We also introduce dataset GSE10797 for multiple-class case. PPIA + ellipsoidFN method identifies 12 genes and 23 PPIs including 55 genes (Supplementary Dataset 7) as network biomarker with the redundancy score 0.2150 and the classifying accuracy is 83.33% (55/66). DEG + ellipsoidFN method achieves the classifying accuracy 78.79% (52/66) and identifies 161 genes (Supplementary Dataset 8) as node marker with the redundancy score 0.1663. The intersection of the two biomarker sets contains 21 genes.
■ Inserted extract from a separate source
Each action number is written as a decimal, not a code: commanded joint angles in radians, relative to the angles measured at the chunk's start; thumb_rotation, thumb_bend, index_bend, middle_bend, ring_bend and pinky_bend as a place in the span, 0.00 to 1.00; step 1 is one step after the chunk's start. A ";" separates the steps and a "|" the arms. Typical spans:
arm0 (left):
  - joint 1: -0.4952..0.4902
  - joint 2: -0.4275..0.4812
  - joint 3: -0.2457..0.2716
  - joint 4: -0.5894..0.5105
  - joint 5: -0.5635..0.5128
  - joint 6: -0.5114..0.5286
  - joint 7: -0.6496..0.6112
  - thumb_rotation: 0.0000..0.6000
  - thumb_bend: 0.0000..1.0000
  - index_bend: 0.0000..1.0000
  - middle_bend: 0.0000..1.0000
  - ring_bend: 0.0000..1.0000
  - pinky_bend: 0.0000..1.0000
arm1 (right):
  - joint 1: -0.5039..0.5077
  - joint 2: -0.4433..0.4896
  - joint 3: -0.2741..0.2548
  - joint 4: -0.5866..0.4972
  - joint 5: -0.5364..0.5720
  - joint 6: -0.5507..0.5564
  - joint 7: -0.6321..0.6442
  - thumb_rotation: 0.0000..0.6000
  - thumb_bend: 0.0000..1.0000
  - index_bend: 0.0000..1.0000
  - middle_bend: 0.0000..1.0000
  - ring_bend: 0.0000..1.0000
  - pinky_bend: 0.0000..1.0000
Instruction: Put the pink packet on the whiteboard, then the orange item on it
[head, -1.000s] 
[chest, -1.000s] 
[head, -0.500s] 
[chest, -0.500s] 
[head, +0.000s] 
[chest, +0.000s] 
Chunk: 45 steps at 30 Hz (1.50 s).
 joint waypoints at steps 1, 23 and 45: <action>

For data set GSE18229 PPIA + ellipsoidFN method exploiting 50 top PPIs and proteins share 15 proteins in common with F-test, and the redundancy scores are 0.3031 for F-test and 0.1693 for PPIA + ellipsoidFN. For data set GSE10797 with four-class situation, PPIA + ellipsoidFN method shares 11 PPIs and proteins in commons with F-test, and the redundancy scores are 0.2209 for PPIA + ellipsoidFN method versus 0.3280 for F-test. The results are shown in Table 1 and demonstrate the heterogeneous property of biomarkers identified by the PPIA + ellipsoidFN method.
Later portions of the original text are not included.